81 Kan. 340 | Kan. | 1909

The opinion of the court was delivered by

Porter, J.:

We have only to determine whether the conclusions of law are correct. It is apparent that the trial court proceeded upon the erroneous theory that the payments constituted an acknowledgment of the debt from which a promise to pay the balance of the debt was implied, and that such implied promise was sufficient to support an action to recover. The court treated the defense as though' it were a plea of the statute of limitations. The defendant, however, relied upon the fact that the judgment was extinguished by his discharge in bankruptcy, and the law is thoroughly well established that in order to revive a debt after such discharge there must be an express promise. There remains the moral obligation of the old debt, which is sufficient consideration to support an express promise to pay; but a promise to pay a debt from which the debtor has been discharged by proceedings in bankruptcy can not be raised by implication. The payments in this case would have been sufficient to avoid the statute of limitations, if such had been the defense and the court had found that they recognized the present existence of the debt, because the statute so provides; but’ such payments in a case where the debt has been extinguished and the debtor released and discharged from all liability are never permitted to operate as a new promise. (Merriam v. Bayley, 55 Mass. 77; Lawrence et al. v. Harrington; 122 N. Y. 408; Jacobs v. Carpenter, 161 Mass. 16; Heim v. Chapman, 171 Mass. 347; Stark v. Stinson, 23 N. H. 259; Cambridge Institution for Savings v. Littlefield, 60 Mass. 210; 5 Cyc. 410; 6 Cent. Dig., “Bankruptcy,” § 854.)

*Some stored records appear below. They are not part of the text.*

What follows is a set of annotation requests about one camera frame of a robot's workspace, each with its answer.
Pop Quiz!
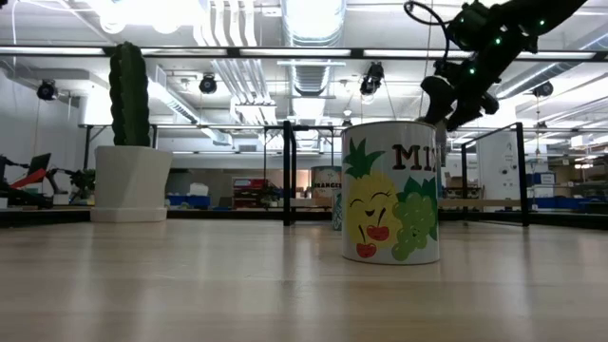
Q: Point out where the black background rig frame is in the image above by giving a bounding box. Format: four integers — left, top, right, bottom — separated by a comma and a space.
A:
78, 122, 336, 172

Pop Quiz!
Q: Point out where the black ceiling spotlight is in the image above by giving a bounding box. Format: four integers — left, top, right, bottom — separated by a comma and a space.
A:
359, 61, 385, 96
198, 73, 219, 95
36, 79, 58, 102
531, 80, 555, 99

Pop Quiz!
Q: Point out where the short teal oranges can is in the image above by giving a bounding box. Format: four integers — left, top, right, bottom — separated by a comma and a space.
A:
311, 164, 343, 200

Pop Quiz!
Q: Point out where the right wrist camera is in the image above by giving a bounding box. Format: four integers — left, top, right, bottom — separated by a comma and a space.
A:
446, 2, 498, 51

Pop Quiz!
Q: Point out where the red and black machine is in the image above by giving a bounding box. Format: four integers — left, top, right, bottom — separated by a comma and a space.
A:
0, 152, 67, 210

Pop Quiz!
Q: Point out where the overhead LED light bar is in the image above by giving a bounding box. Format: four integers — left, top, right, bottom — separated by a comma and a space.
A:
0, 45, 608, 62

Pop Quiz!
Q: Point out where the blue storage bin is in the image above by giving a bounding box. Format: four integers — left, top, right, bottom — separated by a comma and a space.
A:
165, 194, 212, 210

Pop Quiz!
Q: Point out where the small green plant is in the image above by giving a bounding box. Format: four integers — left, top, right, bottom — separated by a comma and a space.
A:
69, 168, 97, 200

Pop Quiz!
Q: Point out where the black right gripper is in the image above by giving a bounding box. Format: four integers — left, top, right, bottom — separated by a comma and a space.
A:
420, 28, 541, 133

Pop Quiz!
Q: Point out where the red storage bin rack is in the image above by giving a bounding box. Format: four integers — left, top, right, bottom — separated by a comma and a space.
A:
231, 178, 282, 209

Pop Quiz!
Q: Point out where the white plant pot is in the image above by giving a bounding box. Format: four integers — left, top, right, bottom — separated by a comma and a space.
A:
89, 144, 175, 223

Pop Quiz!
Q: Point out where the black wire shelf rack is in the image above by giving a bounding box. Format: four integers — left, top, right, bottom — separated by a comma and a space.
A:
282, 120, 531, 228

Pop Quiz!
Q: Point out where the short patterned tin can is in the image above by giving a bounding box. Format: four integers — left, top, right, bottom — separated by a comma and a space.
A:
331, 189, 344, 232

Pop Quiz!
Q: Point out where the green cactus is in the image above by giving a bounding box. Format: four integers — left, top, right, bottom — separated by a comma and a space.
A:
107, 41, 152, 147

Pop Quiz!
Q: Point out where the short white mixed fruit can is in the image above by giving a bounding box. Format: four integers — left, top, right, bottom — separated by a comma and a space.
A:
340, 120, 441, 266

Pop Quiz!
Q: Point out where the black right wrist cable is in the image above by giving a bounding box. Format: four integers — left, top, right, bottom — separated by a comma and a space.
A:
403, 0, 452, 64

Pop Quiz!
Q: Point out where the silver ventilation duct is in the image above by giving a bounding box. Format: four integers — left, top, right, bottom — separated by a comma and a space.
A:
280, 0, 348, 96

*343It has been held that even the expression of an intention to pay the debt is not sufficient. (Allen & Co. v. Ferguson, 85 U. S. 1.) In that case it was sought to show a promise to pay from certain expressions in a letter written by the debtor, which were as follow:

“ ‘Be satisfied; all will be right. I intend to pay all my just debts, if money can be made out of hired labor. Security debt I can not pay/ . . . ‘All will be right betwixt me and my just creditors/ ” (Page 2.)

In the opinion it was said:

“Nothing is sufficient to revive a discharged debt unless the jury are authorized by it to say that there is the expression by the debtor of a clear intention to bind himself to the payment of the debt. Thus, partial payments do not operate as a new promise to pay the residue of the debt. The payment of interest will not revive the liability to pay the principal, nor is the expression of an intention to pay the debt sufficient.” (Page 3.)

To the same effect are: Meech v. Lamon, 103 Ind. 515; Ferguson v. Harris, 39 S. C. 323; Bolton v. King, 105 Pa. St. 78; Edwards v. Nelson,, 51 Mich. 121; Bishop, Cont., enlar. ed., § 96.

The statute of limitations, being a statute of repose, does not discharge the debt, but only bars the remedy. An implied promise to pay revives the debt, so far as the statute is concerned, as effectually as an express promise. But the decree of the bankrupt court discharges and extinguishes the debt, and in order to support a legal obligation to pay the old indebtedness there must be an express promise.

. Although the moral obligation to pay the discharged debt is a sufficient consideration for a promise to pay, the cause of action rests on a new promise, and not upon the old debt. This furnishes the distinction between a cause of this kind and one where the defense is the statute of limitations. The new promise to pay a debt which has been discharged in bankruptcy must be a clear, distinct and unequivocal promise to pay the spe*344cific debt, without qualification or condition, and can not be implied from the fact of part payment or from other circumstances.

It follows that the cause must be reversed and judgment ordered for the defendant.